Your goal:
Keeping every line intact, print the records that follow.

--*--

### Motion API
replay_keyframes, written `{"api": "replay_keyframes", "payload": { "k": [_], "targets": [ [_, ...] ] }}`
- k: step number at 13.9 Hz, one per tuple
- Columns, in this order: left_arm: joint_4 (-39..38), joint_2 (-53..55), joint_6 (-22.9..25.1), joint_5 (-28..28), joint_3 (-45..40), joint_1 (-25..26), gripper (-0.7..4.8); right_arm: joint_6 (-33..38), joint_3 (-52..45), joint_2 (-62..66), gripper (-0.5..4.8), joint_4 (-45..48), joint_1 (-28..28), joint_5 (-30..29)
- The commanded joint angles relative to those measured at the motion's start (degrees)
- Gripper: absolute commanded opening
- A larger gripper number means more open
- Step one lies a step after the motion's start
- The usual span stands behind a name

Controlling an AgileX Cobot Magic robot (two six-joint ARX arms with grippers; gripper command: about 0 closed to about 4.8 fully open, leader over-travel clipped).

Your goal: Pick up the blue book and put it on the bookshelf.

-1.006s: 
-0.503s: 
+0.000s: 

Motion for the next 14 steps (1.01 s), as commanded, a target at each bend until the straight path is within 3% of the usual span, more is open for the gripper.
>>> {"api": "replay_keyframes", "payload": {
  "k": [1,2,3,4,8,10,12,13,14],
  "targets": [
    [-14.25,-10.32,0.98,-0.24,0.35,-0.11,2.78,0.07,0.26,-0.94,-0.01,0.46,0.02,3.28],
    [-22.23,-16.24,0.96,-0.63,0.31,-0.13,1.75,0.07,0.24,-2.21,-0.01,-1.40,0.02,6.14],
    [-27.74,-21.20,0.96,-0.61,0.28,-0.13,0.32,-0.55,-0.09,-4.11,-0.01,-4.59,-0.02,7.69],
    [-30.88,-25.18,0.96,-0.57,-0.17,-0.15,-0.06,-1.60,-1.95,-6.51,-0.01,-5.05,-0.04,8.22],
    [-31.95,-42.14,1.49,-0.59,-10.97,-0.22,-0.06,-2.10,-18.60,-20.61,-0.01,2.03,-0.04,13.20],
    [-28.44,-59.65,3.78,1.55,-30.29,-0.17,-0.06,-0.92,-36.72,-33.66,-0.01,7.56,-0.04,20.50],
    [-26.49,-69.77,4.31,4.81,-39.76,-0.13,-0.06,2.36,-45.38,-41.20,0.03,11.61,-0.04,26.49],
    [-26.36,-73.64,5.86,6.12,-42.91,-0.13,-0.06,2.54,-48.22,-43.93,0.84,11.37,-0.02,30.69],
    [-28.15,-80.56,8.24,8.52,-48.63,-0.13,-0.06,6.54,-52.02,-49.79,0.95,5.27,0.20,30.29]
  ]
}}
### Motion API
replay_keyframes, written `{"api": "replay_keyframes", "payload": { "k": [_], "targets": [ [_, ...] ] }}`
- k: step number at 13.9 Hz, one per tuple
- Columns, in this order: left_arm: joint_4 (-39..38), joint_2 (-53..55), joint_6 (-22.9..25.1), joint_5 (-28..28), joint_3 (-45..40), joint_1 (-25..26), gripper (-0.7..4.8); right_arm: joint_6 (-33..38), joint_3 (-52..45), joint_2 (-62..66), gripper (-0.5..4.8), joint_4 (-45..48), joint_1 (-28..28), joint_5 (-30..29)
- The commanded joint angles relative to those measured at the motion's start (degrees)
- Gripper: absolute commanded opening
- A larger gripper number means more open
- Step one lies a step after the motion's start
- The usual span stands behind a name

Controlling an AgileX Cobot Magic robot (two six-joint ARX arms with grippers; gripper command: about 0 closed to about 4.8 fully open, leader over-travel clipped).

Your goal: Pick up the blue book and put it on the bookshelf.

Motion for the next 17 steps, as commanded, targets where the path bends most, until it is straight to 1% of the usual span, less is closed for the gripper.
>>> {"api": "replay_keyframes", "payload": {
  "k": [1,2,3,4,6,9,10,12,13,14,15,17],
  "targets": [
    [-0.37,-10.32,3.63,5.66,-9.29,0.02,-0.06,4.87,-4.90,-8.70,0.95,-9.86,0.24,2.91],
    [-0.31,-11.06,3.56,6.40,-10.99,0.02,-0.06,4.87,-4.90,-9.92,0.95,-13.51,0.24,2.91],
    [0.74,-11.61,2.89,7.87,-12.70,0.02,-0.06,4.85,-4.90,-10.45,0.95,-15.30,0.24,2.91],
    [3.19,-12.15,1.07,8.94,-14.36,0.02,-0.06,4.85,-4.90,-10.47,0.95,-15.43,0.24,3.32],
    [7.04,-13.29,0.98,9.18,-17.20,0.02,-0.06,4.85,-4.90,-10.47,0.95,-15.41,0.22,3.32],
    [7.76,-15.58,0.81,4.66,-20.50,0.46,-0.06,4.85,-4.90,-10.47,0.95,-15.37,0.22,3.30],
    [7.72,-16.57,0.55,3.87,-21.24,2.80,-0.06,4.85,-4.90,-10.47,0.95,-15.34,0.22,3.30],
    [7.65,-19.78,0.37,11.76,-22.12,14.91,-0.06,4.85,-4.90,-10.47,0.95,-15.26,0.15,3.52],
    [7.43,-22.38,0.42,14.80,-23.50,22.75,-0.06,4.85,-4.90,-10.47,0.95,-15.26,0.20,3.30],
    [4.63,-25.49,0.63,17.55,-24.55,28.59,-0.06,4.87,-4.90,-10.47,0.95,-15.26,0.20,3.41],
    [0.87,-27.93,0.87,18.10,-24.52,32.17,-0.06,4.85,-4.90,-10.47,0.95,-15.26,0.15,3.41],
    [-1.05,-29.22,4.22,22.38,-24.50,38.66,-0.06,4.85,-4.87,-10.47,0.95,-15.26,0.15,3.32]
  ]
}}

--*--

Output for this task:
### Motion API
replay_keyframes, written `{"api": "replay_keyframes", "payload": { "k": [_], "targets": [ [_, ...] ] }}`
- k: step number at 13.9 Hz, one per tuple
- Columns, in this order: left_arm: joint_4 (-39..38), joint_2 (-53..55), joint_6 (-22.9..25.1), joint_5 (-28..28), joint_3 (-45..40), joint_1 (-25..26), gripper (-0.7..4.8); right_arm: joint_6 (-33..38), joint_3 (-52..45), joint_2 (-62..66), gripper (-0.5..4.8), joint_4 (-45..48), joint_1 (-28..28), joint_5 (-30..29)
- The commanded joint angles relative to those measured at the motion's start (degrees)
- Gripper: absolute commanded opening
- A larger gripper number means more open
- Step one lies a step after the motion's start
- The usual span stands behind a name

Controlling an AgileX Cobot Magic robot (two six-joint ARX arms with grippers; gripper command: about 0 closed to about 4.8 fully open, leader over-travel clipped).

Your goal: Pick up the blue book and put it on the bookshelf.

-1.006s: 
-0.503s: 
+0.000s: 

Motion for the next 14 steps (1.01 s), as commanded, a target at each bend until the straight path is within 3% of the usual span, more is open for the gripper.
>>> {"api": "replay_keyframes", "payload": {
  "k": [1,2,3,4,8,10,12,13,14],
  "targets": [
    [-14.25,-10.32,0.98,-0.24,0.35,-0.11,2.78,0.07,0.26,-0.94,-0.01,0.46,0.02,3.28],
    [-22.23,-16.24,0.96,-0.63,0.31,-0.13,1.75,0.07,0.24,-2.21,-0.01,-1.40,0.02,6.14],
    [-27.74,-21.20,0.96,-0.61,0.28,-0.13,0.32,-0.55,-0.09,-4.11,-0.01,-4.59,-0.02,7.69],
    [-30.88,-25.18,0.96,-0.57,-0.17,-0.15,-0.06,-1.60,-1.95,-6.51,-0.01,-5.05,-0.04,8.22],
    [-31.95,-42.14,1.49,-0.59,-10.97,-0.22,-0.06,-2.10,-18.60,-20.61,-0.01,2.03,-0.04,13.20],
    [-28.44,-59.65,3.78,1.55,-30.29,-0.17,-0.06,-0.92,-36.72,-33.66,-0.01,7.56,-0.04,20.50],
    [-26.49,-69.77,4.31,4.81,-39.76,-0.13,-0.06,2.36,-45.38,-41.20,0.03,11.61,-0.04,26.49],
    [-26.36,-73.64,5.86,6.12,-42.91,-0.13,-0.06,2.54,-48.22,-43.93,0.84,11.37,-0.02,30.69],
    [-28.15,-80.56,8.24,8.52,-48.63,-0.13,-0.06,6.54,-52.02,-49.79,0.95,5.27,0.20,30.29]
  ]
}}
### Motion API
replay_keyframes, written `{"api": "replay_keyframes", "payload": { "k": [_], "targets": [ [_, ...] ] }}`
- k: step number at 13.9 Hz, one per tuple
- Columns, in this order: left_arm: joint_4 (-39..38), joint_2 (-53..55), joint_6 (-22.9..25.1), joint_5 (-28..28), joint_3 (-45..40), joint_1 (-25..26), gripper (-0.7..4.8); right_arm: joint_6 (-33..38), joint_3 (-52..45), joint_2 (-62..66), gripper (-0.5..4.8), joint_4 (-45..48), joint_1 (-28..28), joint_5 (-30..29)
- The commanded joint angles relative to those measured at the motion's start (degrees)
- Gripper: absolute commanded opening
- A larger gripper number means more open
- Step one lies a step after the motion's start
- The usual span stands behind a name

Controlling an AgileX Cobot Magic robot (two six-joint ARX arms with grippers; gripper command: about 0 closed to about 4.8 fully open, leader over-travel clipped).

Your goal: Pick up the blue book and put it on the bookshelf.

Motion for the next 17 steps, as commanded, targets where the path bends most, until it is straight to 1% of the usual span, less is closed for the gripper.
>>> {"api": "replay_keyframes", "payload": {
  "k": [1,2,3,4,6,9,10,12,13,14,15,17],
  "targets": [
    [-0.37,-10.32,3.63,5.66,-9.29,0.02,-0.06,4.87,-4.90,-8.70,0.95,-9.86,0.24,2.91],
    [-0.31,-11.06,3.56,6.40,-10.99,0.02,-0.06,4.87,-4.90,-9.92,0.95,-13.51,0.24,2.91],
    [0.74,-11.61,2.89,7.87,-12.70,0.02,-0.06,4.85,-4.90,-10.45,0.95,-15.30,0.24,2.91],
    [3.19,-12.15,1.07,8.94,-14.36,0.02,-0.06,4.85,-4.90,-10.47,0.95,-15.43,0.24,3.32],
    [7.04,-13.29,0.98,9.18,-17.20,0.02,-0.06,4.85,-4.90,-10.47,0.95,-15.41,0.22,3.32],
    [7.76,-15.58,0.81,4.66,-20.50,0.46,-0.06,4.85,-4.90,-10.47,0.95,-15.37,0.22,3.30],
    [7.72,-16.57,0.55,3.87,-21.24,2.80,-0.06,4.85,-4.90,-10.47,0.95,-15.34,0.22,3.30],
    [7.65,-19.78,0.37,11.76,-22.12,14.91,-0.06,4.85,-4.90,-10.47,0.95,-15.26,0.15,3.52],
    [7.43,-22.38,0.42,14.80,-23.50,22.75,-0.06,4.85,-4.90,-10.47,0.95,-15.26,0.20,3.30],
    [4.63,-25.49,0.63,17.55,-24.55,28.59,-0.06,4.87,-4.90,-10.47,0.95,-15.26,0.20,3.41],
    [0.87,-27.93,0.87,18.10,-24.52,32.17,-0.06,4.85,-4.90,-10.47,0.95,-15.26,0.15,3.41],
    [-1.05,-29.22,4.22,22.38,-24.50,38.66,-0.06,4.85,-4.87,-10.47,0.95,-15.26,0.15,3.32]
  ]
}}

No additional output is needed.